Can’t get enough of Pixar? I got more for you right here.

In my last review I declared my undying love for this revolutionary animation company, born of the wonderful documentary The Pixar Story. Now I have another Pixar tell-all to recommend to you, this time in book form: The Pixar Touch.

Written by David A. Price, this book reveals more of the fascinating origin story of Pixar Animation than Iwerk’s documentary could in ninety minutes. This turns out to be both a good thing and a bad thing. While you get a lot more detail that’s interesting and revealing about one of today’s most successful film production companies, you also get a lot more detail that’s kind of boring. I had to skim through the first few chapters, which delved heavily into the technical evolution of CGI.  Techno geeks, on the other hand, might find these chapters the most interesting of the book. It depends on your interests, but it’s definitely worth the parts you may have to skim for the fun tidbits you get. Some of which include:

Monsters Inc. faced a copyright suit right during production that almost delayed the opening of the movie.

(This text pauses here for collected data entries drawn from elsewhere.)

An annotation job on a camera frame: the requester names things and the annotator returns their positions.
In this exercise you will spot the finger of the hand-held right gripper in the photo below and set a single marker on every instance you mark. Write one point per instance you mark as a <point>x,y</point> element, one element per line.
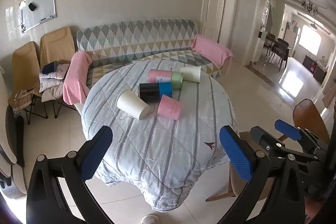
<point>265,138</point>
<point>287,130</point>

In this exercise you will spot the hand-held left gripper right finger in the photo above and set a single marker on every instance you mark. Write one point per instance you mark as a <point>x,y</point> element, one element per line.
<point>236,155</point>

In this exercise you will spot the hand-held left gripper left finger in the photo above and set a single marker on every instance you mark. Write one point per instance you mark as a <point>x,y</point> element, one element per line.
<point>95,155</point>

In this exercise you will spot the white paper cup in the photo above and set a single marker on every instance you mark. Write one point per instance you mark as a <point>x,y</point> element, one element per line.
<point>131,104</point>
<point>190,73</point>

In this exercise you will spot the pink paper cup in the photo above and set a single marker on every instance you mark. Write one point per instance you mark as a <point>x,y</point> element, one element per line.
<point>158,76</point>
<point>170,108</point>

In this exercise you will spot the black cup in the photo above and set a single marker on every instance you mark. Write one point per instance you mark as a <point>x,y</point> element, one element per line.
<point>149,92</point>

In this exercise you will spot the wooden chair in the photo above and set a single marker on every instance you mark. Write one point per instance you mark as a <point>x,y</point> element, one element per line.
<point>309,115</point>

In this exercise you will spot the low dark cabinet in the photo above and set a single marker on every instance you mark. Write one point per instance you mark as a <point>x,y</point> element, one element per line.
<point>316,70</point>

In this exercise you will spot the round table with striped quilt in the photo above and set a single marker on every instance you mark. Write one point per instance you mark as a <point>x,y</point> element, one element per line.
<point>162,153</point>

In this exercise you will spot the beige pillow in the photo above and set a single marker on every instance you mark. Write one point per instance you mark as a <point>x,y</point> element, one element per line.
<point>52,94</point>

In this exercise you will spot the pink towel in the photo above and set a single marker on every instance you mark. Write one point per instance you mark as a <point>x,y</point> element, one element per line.
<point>212,49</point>
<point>74,79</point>

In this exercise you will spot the dark dining chair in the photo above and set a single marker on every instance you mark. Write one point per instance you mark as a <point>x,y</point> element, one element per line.
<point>280,49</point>

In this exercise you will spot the dark dining table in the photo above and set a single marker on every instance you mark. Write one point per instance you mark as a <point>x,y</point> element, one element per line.
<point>273,41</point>

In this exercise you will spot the plaid cloth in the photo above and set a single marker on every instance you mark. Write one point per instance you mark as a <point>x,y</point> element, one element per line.
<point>22,98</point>

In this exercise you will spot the bright window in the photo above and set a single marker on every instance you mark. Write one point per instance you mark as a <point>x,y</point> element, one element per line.
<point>310,40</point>

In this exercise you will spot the dark blue cushion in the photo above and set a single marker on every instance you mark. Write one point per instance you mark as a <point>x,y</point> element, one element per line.
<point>50,67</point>

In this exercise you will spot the beige folding chair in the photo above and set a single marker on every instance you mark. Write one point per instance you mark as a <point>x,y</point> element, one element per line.
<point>23,66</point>
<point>56,43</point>

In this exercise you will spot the chandelier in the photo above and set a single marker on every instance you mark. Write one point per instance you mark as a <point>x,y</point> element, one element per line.
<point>310,6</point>

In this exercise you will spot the sofa with diamond-pattern cover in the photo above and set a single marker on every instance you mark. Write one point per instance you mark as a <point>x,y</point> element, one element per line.
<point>136,35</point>

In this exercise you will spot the white door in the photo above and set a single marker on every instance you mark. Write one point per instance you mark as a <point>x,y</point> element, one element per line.
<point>214,8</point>

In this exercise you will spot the whiteboard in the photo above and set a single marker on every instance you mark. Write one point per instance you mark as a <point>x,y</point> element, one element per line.
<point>39,7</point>

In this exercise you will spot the black whiteboard eraser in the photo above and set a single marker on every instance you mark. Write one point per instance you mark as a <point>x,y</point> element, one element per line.
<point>32,6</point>

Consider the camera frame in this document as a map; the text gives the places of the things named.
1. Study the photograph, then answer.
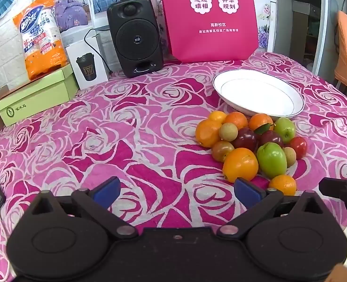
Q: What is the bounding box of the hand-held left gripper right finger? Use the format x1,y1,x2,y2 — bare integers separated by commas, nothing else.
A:
217,178,327,239

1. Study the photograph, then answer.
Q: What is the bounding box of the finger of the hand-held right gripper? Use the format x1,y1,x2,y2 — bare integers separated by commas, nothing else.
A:
319,178,347,230

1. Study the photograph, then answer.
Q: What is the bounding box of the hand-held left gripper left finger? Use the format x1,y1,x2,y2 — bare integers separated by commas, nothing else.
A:
29,176,139,239

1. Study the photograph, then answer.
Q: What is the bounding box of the large orange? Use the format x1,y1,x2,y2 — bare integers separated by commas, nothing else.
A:
222,148,259,183
195,119,222,148

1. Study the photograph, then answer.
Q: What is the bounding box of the small orange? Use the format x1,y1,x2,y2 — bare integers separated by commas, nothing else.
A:
268,175,297,196
209,111,227,124

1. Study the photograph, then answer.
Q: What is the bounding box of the green apple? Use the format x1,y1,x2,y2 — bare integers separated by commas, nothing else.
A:
275,117,296,143
256,142,288,180

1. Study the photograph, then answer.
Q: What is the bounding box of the red green jujube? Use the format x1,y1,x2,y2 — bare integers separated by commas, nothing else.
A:
211,140,235,163

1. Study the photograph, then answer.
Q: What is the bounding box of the tan longan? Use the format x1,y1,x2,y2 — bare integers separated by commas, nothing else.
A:
219,122,239,141
283,147,296,167

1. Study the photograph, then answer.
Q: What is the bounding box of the dark red plum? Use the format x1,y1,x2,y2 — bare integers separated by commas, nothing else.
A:
231,128,258,152
259,130,284,149

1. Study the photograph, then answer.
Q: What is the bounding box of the small red jujube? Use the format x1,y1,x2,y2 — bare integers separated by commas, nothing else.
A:
289,137,308,160

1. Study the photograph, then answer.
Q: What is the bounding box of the white plate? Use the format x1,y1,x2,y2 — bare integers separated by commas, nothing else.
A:
212,70,305,119

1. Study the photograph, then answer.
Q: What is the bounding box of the person's left hand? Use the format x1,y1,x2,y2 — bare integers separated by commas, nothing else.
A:
323,265,347,282

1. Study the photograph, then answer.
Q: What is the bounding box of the pink rose printed blanket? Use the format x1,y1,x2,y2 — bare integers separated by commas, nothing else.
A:
0,50,347,282

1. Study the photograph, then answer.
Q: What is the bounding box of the tangerine with green leaf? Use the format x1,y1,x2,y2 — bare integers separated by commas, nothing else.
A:
248,113,275,134

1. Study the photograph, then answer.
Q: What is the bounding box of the green shoe box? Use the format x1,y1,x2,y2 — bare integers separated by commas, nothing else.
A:
0,63,80,127

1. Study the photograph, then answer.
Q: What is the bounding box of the white box with cup print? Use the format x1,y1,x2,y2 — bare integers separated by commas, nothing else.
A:
65,39,109,90

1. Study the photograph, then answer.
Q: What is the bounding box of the black speaker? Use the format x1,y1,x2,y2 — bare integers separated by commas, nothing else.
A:
107,0,164,78

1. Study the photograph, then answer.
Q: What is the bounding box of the orange paper cup pack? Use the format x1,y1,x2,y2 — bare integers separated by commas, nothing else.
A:
13,0,68,80

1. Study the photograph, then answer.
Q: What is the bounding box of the pink tote bag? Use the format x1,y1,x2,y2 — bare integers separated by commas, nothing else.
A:
158,0,259,63

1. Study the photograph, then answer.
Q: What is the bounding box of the white door frame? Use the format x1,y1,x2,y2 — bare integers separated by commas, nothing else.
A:
267,0,339,77

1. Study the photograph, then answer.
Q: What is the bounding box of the black speaker cable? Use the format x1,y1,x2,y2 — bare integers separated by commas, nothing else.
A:
84,26,113,74

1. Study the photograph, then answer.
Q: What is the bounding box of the floral wall sticker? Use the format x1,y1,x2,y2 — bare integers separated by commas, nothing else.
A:
257,3,273,49

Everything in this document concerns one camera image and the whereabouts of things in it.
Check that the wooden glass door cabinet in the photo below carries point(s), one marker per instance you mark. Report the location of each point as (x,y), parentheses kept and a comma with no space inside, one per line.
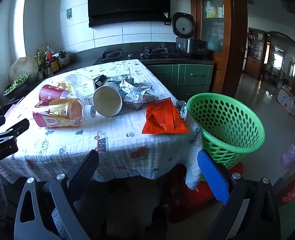
(235,42)

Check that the orange snack packet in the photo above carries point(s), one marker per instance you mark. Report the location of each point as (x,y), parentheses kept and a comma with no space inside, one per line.
(162,120)

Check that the metal pot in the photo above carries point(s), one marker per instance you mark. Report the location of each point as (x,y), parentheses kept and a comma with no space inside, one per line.
(63,59)

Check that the round wooden cutting board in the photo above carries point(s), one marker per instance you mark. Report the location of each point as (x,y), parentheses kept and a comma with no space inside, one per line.
(22,67)

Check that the black cardboard box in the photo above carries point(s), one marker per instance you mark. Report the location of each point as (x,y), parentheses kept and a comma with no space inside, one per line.
(101,80)

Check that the white printed tablecloth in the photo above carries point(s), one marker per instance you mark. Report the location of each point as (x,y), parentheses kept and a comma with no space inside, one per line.
(117,135)

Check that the black range hood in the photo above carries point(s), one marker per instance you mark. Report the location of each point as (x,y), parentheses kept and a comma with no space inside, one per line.
(127,2)

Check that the red drink carton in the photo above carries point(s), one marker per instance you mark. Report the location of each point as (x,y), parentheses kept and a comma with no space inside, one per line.
(43,120)

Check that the group of condiment bottles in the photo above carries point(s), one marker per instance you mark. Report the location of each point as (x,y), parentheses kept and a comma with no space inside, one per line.
(47,58)

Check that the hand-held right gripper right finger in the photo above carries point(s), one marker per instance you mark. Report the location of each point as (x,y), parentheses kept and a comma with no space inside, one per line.
(212,177)

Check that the green wall hook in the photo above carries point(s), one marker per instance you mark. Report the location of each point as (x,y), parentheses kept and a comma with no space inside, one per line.
(69,13)

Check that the wall socket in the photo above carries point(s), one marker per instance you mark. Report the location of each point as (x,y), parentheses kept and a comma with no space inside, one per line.
(168,22)

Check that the silver foil wrapper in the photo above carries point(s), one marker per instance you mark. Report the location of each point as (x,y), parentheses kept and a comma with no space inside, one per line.
(182,110)

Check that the large white paper cup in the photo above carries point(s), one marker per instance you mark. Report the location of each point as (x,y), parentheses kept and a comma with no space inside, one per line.
(107,102)

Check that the red paper cup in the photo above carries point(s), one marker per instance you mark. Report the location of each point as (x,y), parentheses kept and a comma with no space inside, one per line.
(48,93)

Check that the green kitchen cabinet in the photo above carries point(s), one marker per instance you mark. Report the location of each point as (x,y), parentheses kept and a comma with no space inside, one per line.
(192,75)

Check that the amber plastic bottle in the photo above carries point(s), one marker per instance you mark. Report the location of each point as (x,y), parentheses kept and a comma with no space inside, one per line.
(65,111)

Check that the grey paper wrapper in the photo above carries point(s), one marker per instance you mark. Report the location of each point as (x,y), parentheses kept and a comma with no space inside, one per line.
(135,92)

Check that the bowl of green vegetables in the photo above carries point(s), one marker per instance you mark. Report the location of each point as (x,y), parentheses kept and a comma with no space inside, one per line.
(16,85)

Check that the black gas stove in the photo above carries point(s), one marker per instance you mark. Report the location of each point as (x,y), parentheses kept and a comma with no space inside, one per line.
(112,55)

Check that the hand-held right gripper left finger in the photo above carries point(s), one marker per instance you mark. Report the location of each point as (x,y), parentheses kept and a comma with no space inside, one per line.
(83,170)

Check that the polka dot play tent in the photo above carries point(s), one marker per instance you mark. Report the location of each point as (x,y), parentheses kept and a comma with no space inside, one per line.
(290,105)

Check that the black rice cooker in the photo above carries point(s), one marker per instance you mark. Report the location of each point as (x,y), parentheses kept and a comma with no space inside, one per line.
(190,46)

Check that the green white carton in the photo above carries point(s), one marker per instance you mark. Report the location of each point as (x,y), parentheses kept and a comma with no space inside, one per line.
(117,78)

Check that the white milk carton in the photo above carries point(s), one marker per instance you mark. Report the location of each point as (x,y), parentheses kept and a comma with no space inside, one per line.
(81,88)

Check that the red plastic stool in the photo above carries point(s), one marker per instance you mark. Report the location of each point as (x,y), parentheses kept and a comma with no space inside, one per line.
(202,192)

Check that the green plastic basket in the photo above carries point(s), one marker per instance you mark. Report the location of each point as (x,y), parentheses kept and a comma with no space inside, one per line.
(237,140)

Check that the yellow snack packet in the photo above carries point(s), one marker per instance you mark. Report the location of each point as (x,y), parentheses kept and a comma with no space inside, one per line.
(62,86)

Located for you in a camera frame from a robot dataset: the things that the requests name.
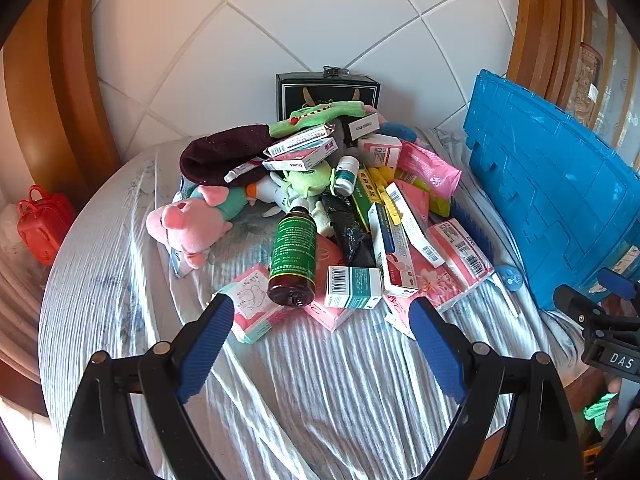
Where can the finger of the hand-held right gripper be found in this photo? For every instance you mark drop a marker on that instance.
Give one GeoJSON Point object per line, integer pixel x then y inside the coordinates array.
{"type": "Point", "coordinates": [617, 282]}
{"type": "Point", "coordinates": [575, 302]}

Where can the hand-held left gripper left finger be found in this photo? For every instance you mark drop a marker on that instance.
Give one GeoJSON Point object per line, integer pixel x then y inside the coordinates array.
{"type": "Point", "coordinates": [207, 345]}

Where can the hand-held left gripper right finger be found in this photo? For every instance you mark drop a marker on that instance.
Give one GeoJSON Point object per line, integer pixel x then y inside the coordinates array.
{"type": "Point", "coordinates": [435, 350]}

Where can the white teal medicine box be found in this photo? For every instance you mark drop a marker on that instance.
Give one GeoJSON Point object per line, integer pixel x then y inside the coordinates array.
{"type": "Point", "coordinates": [357, 287]}

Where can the long white box with barcode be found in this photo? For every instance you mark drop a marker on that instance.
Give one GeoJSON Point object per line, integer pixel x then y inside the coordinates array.
{"type": "Point", "coordinates": [415, 225]}

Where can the brown bottle with green label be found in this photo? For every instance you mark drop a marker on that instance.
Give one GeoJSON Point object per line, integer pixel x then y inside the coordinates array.
{"type": "Point", "coordinates": [292, 250]}

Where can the blue plastic crate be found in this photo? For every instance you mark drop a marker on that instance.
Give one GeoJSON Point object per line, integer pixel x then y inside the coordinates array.
{"type": "Point", "coordinates": [540, 170]}

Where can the yellow toy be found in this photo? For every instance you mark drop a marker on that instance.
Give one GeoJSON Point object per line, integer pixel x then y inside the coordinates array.
{"type": "Point", "coordinates": [382, 177]}

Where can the person's right hand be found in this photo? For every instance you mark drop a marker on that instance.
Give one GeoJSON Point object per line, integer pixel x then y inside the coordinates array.
{"type": "Point", "coordinates": [617, 420]}

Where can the white pink tissue pack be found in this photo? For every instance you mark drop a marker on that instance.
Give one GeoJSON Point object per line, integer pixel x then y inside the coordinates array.
{"type": "Point", "coordinates": [250, 305]}

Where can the long white blue box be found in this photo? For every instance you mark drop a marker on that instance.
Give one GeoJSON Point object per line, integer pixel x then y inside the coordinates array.
{"type": "Point", "coordinates": [395, 260]}

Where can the pink pad pack with barcode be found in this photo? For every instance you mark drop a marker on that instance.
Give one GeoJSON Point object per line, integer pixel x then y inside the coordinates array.
{"type": "Point", "coordinates": [460, 250]}

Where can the pink pig plush teal shirt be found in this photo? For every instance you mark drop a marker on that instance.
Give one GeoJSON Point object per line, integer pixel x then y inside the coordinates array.
{"type": "Point", "coordinates": [185, 225]}

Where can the pink floral tissue pack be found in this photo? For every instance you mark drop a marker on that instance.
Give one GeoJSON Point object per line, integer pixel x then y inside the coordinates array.
{"type": "Point", "coordinates": [327, 255]}

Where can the yellow green pack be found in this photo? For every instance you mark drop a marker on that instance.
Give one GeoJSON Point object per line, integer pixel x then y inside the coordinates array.
{"type": "Point", "coordinates": [435, 200]}

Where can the white plush toy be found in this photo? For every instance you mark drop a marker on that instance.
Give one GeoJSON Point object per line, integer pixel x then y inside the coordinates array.
{"type": "Point", "coordinates": [270, 192]}

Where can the green medicine box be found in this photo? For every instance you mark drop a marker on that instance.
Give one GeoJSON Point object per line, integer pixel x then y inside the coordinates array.
{"type": "Point", "coordinates": [362, 200]}

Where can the white tube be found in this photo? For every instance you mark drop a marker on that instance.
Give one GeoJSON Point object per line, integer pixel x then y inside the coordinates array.
{"type": "Point", "coordinates": [242, 170]}

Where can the bright pink flower pack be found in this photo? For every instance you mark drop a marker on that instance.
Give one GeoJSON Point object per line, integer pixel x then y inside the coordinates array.
{"type": "Point", "coordinates": [430, 165]}

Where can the dark maroon knit hat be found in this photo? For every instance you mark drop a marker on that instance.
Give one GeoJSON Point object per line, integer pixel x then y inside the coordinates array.
{"type": "Point", "coordinates": [220, 152]}

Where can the beige curtain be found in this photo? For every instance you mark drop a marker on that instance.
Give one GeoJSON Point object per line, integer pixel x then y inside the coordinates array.
{"type": "Point", "coordinates": [15, 320]}

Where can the white bottle with green label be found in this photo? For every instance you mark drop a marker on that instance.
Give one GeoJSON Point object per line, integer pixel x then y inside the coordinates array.
{"type": "Point", "coordinates": [346, 175]}

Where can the red handbag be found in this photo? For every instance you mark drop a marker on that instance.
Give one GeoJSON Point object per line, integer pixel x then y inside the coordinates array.
{"type": "Point", "coordinates": [45, 230]}

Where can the white red medicine box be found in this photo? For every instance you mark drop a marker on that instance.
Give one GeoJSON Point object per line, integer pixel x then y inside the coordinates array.
{"type": "Point", "coordinates": [382, 152]}

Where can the pink white box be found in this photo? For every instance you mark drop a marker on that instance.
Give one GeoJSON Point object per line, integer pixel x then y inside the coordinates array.
{"type": "Point", "coordinates": [305, 156]}

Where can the blue plush toy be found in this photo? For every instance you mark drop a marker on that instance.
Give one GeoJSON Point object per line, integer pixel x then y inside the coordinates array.
{"type": "Point", "coordinates": [400, 132]}

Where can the patterned curtain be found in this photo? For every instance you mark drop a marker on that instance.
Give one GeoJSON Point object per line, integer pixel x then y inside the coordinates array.
{"type": "Point", "coordinates": [607, 60]}

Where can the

-Tim Allen was not Pixar’s first choice for Buzz Lightyear; he was actually pretty far down on the list. In the end, though, he ended up heavily influencing the direction of the character and is partially responsible for the Buzz we know and love today.

-Pixar hired a fish expert to be a consultant on the designs for Finding Nemo. When he was a little too vehement about changing an inaccurate character design, one of the animators slung his arm over the fish guru’s shoulder and reminded him, “Adam…fish don’t talk.”

These are just a few teasers, the book is full of fun facts like these. The prose are clear and concise, not over written like many eye drooping non-fiction books out there. I, personally, listened to it on audiobook, and it improved many a dull car ride.

I mentioned the documentary Pixar Story gave a slightly idealized version of the company, Pixar Touch gives a much more balanced perspective, probably because it has more time to do so. It delved into some of the unpleasantries, such as the feud with Jeffry Katzenberg and the aforementioned lawsuit. Even so, the company still stands out as a remarkable group of filmmakers, and I really wanna run away and join them in their giant playground of a work office. If only I could draw…

So if you want a good nighttime read or something to listen to on your weekday commute, I highly recommend The Pixar Touch. Happy reading!